Re: [PATCH 2/2] hugepage: Allow parallelization of the hugepage fault path

Mel Gorman <mel@xxxxxxxxx> · Wed, 26 Jan 2011 09:24:28 +0000

On Tue, Jan 25, 2011 at 02:34:14PM +1100, Anton Blanchard wrote:
> From: David Gibson <dwg@xxxxxxxxxxx>
> 
> At present, the page fault path for hugepages is serialized by a
> single mutex.  This is used to avoid spurious out-of-memory conditions
> when the hugepage pool is fully utilized (two processes or threads can
> race to instantiate the same mapping with the last hugepage from the
> pool, the race loser returning VM_FAULT_OOM). This problem is
> specific to hugepages, because it is normal to want to use every
> single hugepage in the system - with normal pages we simply assume
> there will always be a few spare pages which can be used temporarily
> until the race is resolved.
> 
> Unfortunately this serialization also means that clearing of hugepages
> cannot be parallelized across multiple CPUs, which can lead to very
> long process startup times when using large numbers of hugepages.
> 
> This patch improves the situation by replacing the single mutex with a
> table of mutexes, selected based on a hash of the address_space and
> file offset being faulted (or mm and virtual address for MAP_PRIVATE
> mappings).
> 
> From: Anton Blanchard <anton@xxxxxxxxx>
> 
> Forward ported and made a few changes:
> 
> - Use the Jenkins hash to scatter the hash, better than using just the
>   low bits.
> 
> - Always round num_fault_mutexes to a power of two to avoid an expensive
>   modulus in the hash calculation.
> 
> I also tested this patch on a 64 thread POWER6 box using a simple parallel
> fault testcase:
> 
> http://ozlabs.org/~anton/junkcode/parallel_fault.c
> 
> Command line options:
> 
> parallel_fault <nr_threads> <size in kB> <skip in kB>
> 
> First the time taken to fault 48GB of 16MB hugepages:
> # time hugectl --heap ./parallel_fault 1 50331648 16384
> 11.1 seconds
> 
> Now the same test with 64 concurrent threads:
> # time hugectl --heap ./parallel_fault 64 50331648 16384
> 8.8 seconds
> 
> Hardly any speedup.
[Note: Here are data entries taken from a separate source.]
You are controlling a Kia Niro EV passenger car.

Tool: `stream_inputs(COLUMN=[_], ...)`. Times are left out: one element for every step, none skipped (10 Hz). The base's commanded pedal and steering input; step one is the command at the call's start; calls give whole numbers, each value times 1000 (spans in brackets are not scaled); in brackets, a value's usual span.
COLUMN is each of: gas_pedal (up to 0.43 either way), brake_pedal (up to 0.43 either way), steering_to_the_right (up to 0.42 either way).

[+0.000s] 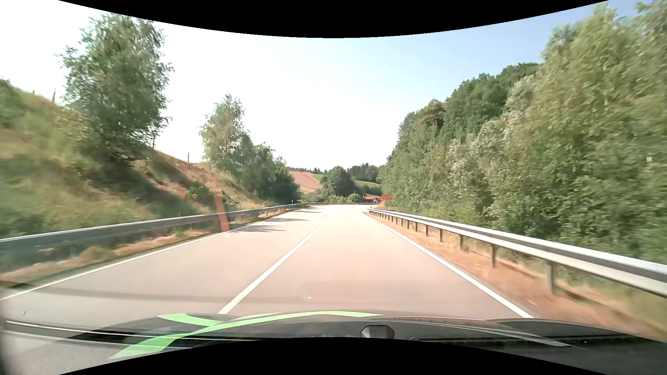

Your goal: Follow the waypoints while adhering to traffic rules and regulations

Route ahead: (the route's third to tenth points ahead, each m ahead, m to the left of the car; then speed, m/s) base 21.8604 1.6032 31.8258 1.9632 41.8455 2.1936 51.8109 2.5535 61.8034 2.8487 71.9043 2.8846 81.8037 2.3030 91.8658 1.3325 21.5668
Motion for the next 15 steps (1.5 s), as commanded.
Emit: stream_inputs(gas_pedal=[0,0,0,0,0,0,0,0,0,0,0,0,0,0,8], brake_pedal=[0,0,0,0,0,0,0,0,0,0,0,0,0,0,0], steering_to_the_right=[-6,-6,-6,-5,-3,-1,-1,-1,-1,0,3,4,4,4,4])
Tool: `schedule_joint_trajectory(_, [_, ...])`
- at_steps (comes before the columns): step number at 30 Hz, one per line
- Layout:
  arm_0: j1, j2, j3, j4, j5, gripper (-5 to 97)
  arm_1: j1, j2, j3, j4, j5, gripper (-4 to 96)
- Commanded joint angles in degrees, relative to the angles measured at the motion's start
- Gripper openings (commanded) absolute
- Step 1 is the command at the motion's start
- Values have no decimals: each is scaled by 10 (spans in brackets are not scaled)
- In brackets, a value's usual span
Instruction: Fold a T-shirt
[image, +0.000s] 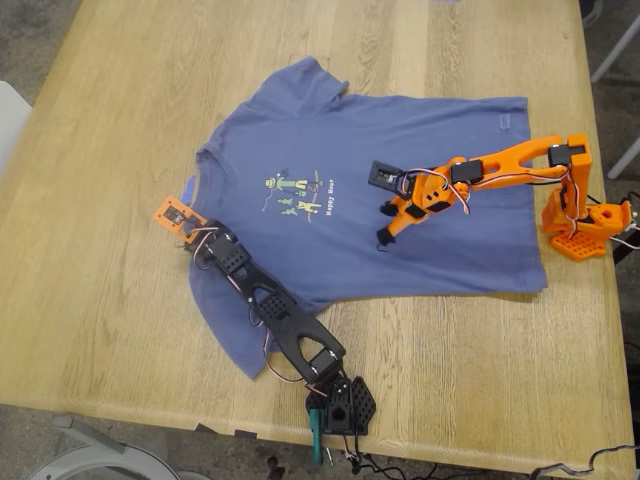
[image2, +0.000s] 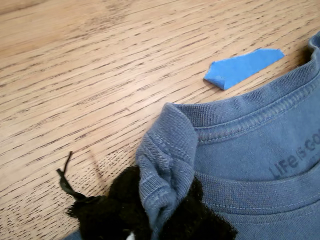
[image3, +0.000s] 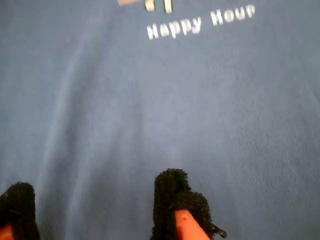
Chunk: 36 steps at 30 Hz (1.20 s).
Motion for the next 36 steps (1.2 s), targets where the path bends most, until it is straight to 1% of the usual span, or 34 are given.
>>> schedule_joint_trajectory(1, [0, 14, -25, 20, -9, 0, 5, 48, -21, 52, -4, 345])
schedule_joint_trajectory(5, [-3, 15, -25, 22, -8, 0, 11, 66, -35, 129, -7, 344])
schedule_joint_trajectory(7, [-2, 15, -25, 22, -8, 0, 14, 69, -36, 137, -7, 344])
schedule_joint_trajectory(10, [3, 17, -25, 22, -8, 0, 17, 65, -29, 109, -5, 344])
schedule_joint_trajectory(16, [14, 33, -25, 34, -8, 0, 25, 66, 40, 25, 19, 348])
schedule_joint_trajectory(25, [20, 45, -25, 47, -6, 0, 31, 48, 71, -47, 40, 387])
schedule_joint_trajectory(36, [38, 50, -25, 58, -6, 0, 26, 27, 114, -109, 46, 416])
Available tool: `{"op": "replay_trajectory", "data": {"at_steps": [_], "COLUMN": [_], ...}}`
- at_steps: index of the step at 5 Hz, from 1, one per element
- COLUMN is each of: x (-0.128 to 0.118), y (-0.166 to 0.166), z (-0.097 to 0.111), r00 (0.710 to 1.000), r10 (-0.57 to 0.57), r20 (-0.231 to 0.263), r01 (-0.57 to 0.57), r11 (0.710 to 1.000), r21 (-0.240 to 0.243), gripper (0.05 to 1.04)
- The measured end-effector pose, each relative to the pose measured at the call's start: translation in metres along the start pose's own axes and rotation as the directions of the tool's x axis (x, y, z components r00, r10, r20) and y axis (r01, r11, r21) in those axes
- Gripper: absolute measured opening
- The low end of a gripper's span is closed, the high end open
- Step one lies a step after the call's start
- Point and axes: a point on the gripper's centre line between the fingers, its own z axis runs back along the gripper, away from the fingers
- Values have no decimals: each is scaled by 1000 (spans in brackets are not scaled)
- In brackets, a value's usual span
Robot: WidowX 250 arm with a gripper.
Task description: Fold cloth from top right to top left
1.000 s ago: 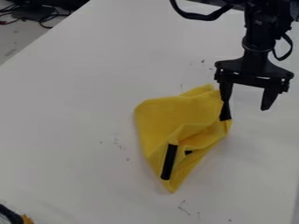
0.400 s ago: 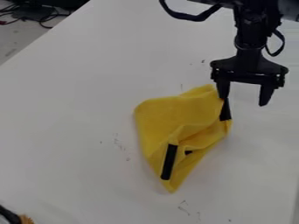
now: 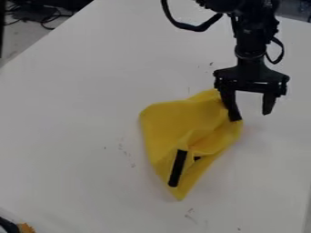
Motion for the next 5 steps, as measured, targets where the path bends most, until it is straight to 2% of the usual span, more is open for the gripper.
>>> {"op": "replay_trajectory", "data": {"at_steps": [1, 2, 3, 4, 5], "x": [1, 6, 12, 13, 17], "y": [3, 10, 16, 19, 23], "z": [-7, -4, -5, -10, -13], "r00": [999, 999, 999, 999, 999], "r10": [-18, -29, -33, -26, -24], "r20": [-29, -41, -38, -42, -41], "r01": [18, 29, 34, 28, 26], "r11": [1000, 1000, 999, 998, 999], "r21": [-7, 9, 33, 48, 41], "gripper": [1001, 1001, 949, 662, 359]}}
Finally the 64 concurrent threads test with this patch
> applied:
> # time hugectl --heap ./parallel_fault 64 50331648 16384
> 0.7 seconds
> 
> We go from 8.8 seconds to 0.7 seconds, an improvement of 12.6x.
> 
> Signed-off-by: David Gibson <dwg@xxxxxxxxxxx>
> Signed-off-by: Anton Blanchard <anton@xxxxxxxxx>

I haven't tested this patch yet but typically how I would test it is multiple
parallel instances of make func from libhugetlbfs. In particular I would
be looking out for counter corruption. Has something like this been done?
I know hugetlb_lock protects the counters but the locking in there has turned
into a bit of a mess so it's easy to miss something.

> ---
> 
> Index: powerpc.git/mm/hugetlb.c
> ===================================================================
> --- powerpc.git.orig/mm/hugetlb.c	2011-01-25 13:20:49.311405902 +1100
> +++ powerpc.git/mm/hugetlb.c	2011-01-25 13:45:54.437235053 +1100
> @@ -21,6 +21,7 @@
>  #include <linux/rmap.h>
>  #include <linux/swap.h>
>  #include <linux/swapops.h>
> +#include <linux/jhash.h>
>  
>  #include <asm/page.h>
>  #include <asm/pgtable.h>
> @@ -54,6 +55,13 @@ static unsigned long __initdata default_
>  static DEFINE_SPINLOCK(hugetlb_lock);
>  
>  /*
> + * Serializes faults on the same logical page.  This is used to
> + * prevent spurious OOMs when the hugepage pool is fully utilized.
> + */
> +static unsigned int num_fault_mutexes;
> +static struct mutex *htlb_fault_mutex_table;
> +
> +/*
>   * Region tracking -- allows tracking of reservations and instantiated pages
>   *                    across the pages in a mapping.
>   */
> @@ -1764,6 +1772,8 @@ module_exit(hugetlb_exit);
>  
>  static int __init hugetlb_init(void)
>  {
> +	int i;
> +
>  	/* Some platform decide whether they support huge pages at boot
>  	 * time. On these, such as powerpc, HPAGE_SHIFT is set to 0 when
>  	 * there is no such support
> @@ -1790,6 +1800,12 @@ static int __init hugetlb_init(void)
>  
>  	hugetlb_register_all_nodes();
>  
> +	num_fault_mutexes = roundup_pow_of_two(2 * num_possible_cpus());
> +	htlb_fault_mutex_table =
> +		kmalloc(num_fault_mutexes * sizeof(struct mutex), GFP_KERNEL);

and if this fails? It'd be unusual I know but num_possible_cpus() could
conceivably be large enough to prevent kmalloc() granting the request.
Do you need to do something similar to profile_init() here instead?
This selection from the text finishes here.